Filter the entries, keeping every line with the word "person".

•••

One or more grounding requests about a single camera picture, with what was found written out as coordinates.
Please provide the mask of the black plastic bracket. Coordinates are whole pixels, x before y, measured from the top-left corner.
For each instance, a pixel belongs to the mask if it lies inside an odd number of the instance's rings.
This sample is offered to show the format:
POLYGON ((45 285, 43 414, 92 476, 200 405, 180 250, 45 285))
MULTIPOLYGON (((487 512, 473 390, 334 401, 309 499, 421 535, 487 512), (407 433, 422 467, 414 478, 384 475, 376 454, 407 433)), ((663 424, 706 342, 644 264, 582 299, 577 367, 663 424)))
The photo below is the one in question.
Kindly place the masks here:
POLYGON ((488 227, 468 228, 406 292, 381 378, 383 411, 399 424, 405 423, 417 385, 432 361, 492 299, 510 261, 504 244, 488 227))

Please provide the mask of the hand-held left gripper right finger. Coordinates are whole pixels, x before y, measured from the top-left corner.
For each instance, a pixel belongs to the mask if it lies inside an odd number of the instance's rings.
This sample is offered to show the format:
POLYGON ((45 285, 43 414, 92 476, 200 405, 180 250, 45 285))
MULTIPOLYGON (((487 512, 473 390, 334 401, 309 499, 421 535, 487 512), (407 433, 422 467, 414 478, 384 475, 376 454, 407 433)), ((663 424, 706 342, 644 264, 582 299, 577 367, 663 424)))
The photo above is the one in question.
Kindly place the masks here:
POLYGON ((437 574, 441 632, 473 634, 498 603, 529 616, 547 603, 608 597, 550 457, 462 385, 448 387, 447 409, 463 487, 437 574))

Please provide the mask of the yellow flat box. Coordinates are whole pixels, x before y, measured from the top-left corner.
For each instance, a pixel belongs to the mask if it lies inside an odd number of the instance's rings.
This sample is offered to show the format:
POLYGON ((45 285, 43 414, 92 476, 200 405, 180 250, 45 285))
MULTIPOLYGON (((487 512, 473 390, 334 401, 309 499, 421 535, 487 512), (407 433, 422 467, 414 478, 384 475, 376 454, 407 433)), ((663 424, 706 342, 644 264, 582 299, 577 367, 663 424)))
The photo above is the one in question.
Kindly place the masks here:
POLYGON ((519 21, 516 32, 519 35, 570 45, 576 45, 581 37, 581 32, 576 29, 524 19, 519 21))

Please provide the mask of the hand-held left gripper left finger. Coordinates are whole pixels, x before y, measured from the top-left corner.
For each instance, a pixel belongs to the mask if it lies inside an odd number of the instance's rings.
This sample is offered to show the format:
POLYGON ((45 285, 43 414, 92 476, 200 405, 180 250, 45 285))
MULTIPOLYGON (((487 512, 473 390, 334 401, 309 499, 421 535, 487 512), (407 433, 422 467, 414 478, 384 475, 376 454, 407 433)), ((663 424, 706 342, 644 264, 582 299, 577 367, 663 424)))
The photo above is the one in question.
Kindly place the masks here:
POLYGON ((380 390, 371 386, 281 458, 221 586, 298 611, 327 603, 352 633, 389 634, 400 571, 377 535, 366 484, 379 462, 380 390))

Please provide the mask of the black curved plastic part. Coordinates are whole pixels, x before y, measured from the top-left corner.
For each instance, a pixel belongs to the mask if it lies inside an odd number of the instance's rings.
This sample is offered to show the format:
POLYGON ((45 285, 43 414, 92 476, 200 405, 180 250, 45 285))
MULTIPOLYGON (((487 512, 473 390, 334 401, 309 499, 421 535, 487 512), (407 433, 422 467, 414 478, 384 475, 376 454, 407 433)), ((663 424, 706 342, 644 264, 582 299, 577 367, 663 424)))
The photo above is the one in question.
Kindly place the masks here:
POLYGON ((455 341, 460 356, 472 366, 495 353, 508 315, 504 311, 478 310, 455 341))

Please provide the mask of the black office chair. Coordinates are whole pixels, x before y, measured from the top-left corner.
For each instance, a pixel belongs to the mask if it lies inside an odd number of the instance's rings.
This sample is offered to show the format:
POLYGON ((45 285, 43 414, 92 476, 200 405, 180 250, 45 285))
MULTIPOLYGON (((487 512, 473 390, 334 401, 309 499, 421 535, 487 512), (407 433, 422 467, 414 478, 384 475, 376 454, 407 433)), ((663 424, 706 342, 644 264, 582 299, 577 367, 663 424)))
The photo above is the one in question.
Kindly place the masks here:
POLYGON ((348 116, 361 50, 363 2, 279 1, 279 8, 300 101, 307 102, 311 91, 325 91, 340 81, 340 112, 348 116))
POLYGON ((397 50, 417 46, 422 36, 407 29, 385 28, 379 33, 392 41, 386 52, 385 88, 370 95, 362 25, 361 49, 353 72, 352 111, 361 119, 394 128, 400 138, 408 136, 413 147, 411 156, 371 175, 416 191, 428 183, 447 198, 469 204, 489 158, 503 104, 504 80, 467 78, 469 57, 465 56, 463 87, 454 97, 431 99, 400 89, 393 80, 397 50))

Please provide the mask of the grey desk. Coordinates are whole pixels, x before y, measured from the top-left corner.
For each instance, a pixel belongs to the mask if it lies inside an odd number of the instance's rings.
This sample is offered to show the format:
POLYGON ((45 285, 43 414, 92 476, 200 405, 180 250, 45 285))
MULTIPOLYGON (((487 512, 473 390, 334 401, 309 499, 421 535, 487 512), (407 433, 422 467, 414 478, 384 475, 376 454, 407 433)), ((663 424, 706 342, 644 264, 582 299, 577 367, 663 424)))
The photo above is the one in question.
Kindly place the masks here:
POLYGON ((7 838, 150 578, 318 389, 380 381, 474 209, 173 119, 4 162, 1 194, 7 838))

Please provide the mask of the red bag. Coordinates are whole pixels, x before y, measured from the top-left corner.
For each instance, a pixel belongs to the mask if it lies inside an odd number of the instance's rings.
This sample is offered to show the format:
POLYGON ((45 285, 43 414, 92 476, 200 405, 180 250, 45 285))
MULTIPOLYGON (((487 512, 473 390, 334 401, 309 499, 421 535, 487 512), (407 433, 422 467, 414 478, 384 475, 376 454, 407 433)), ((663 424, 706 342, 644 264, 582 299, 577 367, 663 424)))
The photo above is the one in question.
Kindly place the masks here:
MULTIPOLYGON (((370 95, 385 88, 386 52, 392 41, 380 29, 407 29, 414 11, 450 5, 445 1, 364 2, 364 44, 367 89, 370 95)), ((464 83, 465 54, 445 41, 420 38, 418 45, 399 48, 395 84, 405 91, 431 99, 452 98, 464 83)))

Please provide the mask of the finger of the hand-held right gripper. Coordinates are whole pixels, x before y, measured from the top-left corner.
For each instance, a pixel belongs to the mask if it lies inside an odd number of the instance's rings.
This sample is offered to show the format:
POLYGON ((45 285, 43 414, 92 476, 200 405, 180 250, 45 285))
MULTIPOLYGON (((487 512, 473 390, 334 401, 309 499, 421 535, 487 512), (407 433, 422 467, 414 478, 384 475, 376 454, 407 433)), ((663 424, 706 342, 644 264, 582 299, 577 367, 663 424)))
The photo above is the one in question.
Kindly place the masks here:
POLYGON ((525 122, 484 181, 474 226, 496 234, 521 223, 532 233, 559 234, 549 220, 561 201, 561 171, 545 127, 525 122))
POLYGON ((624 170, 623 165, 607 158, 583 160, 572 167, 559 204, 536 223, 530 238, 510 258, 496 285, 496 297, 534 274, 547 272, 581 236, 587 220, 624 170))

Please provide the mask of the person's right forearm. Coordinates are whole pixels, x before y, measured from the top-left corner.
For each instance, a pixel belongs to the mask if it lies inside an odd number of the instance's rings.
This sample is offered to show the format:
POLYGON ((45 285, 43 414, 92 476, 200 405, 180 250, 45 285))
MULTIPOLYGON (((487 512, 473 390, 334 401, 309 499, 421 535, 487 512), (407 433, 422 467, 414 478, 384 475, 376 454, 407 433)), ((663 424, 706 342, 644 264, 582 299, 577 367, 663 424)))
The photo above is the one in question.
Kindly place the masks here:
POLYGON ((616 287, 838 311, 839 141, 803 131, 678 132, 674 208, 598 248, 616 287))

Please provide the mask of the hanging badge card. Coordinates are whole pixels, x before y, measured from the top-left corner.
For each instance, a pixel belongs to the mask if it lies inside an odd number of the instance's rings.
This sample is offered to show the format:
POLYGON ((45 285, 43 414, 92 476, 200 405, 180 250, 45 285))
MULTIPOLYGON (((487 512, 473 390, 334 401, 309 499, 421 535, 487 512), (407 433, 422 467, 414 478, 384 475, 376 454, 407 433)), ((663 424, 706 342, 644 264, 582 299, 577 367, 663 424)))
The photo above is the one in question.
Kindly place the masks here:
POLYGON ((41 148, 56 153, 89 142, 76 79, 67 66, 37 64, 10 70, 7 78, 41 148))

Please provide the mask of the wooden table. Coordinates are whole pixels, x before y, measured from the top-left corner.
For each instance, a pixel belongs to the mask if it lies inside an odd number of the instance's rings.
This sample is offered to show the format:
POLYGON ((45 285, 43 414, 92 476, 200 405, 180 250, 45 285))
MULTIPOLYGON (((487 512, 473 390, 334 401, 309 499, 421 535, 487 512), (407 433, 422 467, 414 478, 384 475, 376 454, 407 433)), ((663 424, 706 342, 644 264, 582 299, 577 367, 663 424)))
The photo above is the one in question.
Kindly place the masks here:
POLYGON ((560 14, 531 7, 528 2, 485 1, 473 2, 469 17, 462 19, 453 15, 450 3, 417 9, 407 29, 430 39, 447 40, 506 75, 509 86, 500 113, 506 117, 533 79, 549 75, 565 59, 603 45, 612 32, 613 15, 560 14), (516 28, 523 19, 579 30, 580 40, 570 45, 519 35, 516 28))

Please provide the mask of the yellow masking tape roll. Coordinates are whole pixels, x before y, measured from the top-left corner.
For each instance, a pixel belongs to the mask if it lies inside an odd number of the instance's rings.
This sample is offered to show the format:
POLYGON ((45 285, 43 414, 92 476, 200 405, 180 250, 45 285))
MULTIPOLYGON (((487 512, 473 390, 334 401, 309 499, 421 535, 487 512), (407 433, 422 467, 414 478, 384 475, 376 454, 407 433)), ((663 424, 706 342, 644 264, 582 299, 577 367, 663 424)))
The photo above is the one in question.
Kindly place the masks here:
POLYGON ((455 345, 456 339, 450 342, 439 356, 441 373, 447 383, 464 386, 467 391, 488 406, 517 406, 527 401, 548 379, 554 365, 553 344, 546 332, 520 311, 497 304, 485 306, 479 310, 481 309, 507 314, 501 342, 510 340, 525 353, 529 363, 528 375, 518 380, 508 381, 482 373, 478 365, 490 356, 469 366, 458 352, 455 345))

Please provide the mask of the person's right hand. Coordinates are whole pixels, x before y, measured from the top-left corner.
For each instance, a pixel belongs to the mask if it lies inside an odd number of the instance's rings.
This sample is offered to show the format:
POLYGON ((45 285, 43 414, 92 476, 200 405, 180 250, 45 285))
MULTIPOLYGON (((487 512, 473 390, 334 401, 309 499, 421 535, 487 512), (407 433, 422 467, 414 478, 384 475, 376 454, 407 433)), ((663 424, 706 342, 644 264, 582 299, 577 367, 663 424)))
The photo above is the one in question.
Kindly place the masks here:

•••

Response box:
Please provide the mask of the person's right forearm. Coordinates are whole pixels, x before y, measured from the top-left corner.
Please provide the mask of the person's right hand. Coordinates are whole pixels, x before y, measured from the top-left corner.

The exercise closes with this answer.